What you need to do:
Look through the data below and extract, unchanged, the lines from the one that contains "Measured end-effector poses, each" to the one that contains "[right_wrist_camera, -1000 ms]", both included.

** Opening Supplied data block **

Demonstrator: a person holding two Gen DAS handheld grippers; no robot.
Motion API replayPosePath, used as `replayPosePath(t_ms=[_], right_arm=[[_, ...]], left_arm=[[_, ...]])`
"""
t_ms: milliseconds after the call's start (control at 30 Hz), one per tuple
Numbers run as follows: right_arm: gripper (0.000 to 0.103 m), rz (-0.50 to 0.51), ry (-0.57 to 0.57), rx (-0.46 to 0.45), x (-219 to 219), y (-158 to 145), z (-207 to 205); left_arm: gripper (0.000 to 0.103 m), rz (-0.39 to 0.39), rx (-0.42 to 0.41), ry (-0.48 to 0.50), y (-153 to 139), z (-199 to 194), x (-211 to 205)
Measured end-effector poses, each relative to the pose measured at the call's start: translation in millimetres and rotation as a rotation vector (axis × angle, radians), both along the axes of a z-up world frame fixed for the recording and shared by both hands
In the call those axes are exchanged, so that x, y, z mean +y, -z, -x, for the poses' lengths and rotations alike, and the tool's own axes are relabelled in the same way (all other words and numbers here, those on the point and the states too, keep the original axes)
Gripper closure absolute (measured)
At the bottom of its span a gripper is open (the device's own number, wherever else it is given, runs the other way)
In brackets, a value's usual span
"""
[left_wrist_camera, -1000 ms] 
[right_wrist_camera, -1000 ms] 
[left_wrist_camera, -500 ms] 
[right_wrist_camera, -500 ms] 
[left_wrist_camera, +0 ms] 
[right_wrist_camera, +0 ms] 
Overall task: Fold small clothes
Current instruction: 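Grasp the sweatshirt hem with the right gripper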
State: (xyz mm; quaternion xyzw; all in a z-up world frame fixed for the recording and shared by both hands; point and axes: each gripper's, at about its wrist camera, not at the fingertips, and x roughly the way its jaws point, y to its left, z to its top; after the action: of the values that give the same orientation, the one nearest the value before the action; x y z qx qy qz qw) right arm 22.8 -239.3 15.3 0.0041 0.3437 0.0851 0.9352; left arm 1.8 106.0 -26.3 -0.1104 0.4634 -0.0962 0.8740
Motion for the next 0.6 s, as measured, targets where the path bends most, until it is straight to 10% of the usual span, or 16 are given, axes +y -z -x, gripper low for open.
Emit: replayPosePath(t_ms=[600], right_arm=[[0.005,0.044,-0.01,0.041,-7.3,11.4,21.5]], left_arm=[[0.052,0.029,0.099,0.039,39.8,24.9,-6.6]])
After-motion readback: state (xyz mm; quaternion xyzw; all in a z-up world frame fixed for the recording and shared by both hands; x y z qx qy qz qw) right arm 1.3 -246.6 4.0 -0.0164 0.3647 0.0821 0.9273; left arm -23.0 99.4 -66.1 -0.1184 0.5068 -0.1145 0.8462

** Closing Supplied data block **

Your response:
Measured end-effector poses, each relative to the pose measured at the call's start: translation in millimetres and rotation as a rotation vector (axis × angle, radians), both along the axes of a z-up world frame fixed for the recording and shared by both hands
In the call those axes are exchanged, so that x, y, z mean +y, -z, -x, for the poses' lengths and rotations alike, and the tool's own axes are relabelled in the same way (all other words and numbers here, those on the point and the states too, keep the original axes)
Gripper closure absolute (measured)
At the bottom of its span a gripper is open (the device's own number, wherever else it is given, runs the other way)
In brackets, a value's usual span
"""
[left_wrist_camera, -1000 ms] 
[right_wrist_camera, -1000 ms] 

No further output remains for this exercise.